В темных пустых комнатах, через которые я прохожу, мутно сереют окна. От налетающих вихрей они то светлеют, то темнеют, – совсем как в корабельной каюте в качку. В прихожей холодно, как в сенцах, и пахнет сырой, промерзлой корой дров, заготовленных на топку. Громадная старинная икона божией матери с мертвым Иисусом на коленях чернеет в углу…
На дворе ветер рвет с меня шапку и с головы до ног осыпает меня морозным снегом. Но, ох, как хорошо поглубже вздохнуть холодным воздухом и почувствовать, как легка и тонка стала шуба, насквозь пронизанная ветром! На мгновение я останавливаюсь и делаю усилие взглянуть… Новый порыв ветра прямо в лицо перехватывает мне дыхание, и я успеваю разглядеть только два-три вихря, промчавшихся по просеке в поле. Гул леса вырывается из шума вьюги, как гул органа. Я крепко нагибаю голову, погружаюсь почти по пояс в сугроб и долго иду, сам не зная куда…
Ни деревни, ни леса не видно. Но я знаю, что деревня направо и что в конце ее, у плоского болотного озерка, теперь занесенного снегом, – изба Митрофана. И я иду, – долго, упорно и мучительно, – и вдруг в двух шагах от меня вспыхивает сквозь дым вьюги огонек. Кто-то бросается ко мне на грудь и чуть не сбивает меня с ног. Наклоняюсь, – собака, которую я подарил Митрофану. Она отскакивает при моем движении с жалобно-радостным визгом назад и бросается к избе, точно хочет показать, что там делается. А у избы, около окошечка, светлым облаком кружится снежная пыль. Огонек освещает ее снизу, из сугроба. Утопая в снегу, я добираюсь до окна и торопливо заглядываю в него. Там, внизу, в слабо освещенной избе, лежит у окна что-то длинное, белое. Племянник Митрофана стоит, наклонившись над столом, и читает псалтырь. В глубине избы, на нарах, видны в полумраке фигуры спящих баб и детей…

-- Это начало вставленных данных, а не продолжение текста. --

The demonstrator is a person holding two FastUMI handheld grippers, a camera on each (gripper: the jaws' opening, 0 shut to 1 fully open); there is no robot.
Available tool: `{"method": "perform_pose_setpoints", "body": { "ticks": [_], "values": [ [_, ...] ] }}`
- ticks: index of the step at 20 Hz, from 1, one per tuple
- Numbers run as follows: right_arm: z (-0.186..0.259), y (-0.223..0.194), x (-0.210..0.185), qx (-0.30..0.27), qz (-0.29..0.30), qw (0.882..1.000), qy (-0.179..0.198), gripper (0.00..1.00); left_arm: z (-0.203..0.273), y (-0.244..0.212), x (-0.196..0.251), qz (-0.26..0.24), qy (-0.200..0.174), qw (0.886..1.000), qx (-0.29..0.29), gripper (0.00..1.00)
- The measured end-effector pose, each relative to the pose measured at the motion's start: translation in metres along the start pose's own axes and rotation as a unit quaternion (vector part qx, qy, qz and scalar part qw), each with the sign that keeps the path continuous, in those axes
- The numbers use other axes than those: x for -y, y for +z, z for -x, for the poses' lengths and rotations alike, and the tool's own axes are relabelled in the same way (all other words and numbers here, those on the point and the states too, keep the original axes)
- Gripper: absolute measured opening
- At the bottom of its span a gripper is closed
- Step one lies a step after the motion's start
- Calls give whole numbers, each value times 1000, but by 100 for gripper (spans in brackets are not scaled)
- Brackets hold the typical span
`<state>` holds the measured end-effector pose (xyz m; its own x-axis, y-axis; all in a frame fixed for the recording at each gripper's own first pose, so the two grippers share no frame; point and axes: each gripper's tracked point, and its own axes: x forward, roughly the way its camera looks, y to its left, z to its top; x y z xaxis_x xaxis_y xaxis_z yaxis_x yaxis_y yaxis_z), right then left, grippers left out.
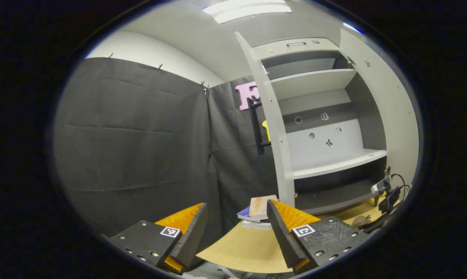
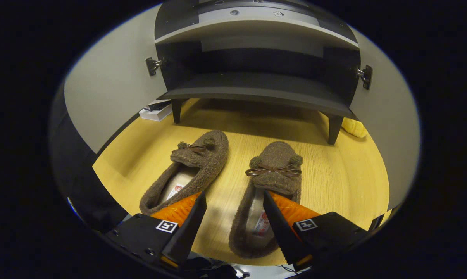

Утро. Выглядываю в кусочек окна, не запушенный морозом, и не узнаю леса. Какое великолепие и спокойствие!
Над глубокими, свежими снегами, завалившими чащи елей, синее, огромное и удивительно нежное небо. Такие яркие, радостные краски бывают у нас только по утрам в афанасьевские морозы. И особенно хороши они сегодня, над свежим снегом и зеленым бором. Солнце еще за лесом, просека в голубой тени. В колеях санного следа, смелым и четким полукругом прорезанного от дороги к дому, тень совершенно синяя. А на вершинах сосен, на их пышных зеленых венцах, уже играет золотистый солнечный свет. И сосны, как хоругви, замерли под глубоким небом.
Приехали братья из города. Они привезли с собой много бодрости морозного утра. Пока в прихожей обметали вениками валенки, обивали от снега тяжелые воротники шуб и вносили покупки в рогожных кульках, пересыпанных сухой снежной пылью, как мукою, в комнатах нахолодилось и металлически запахло морозным воздухом.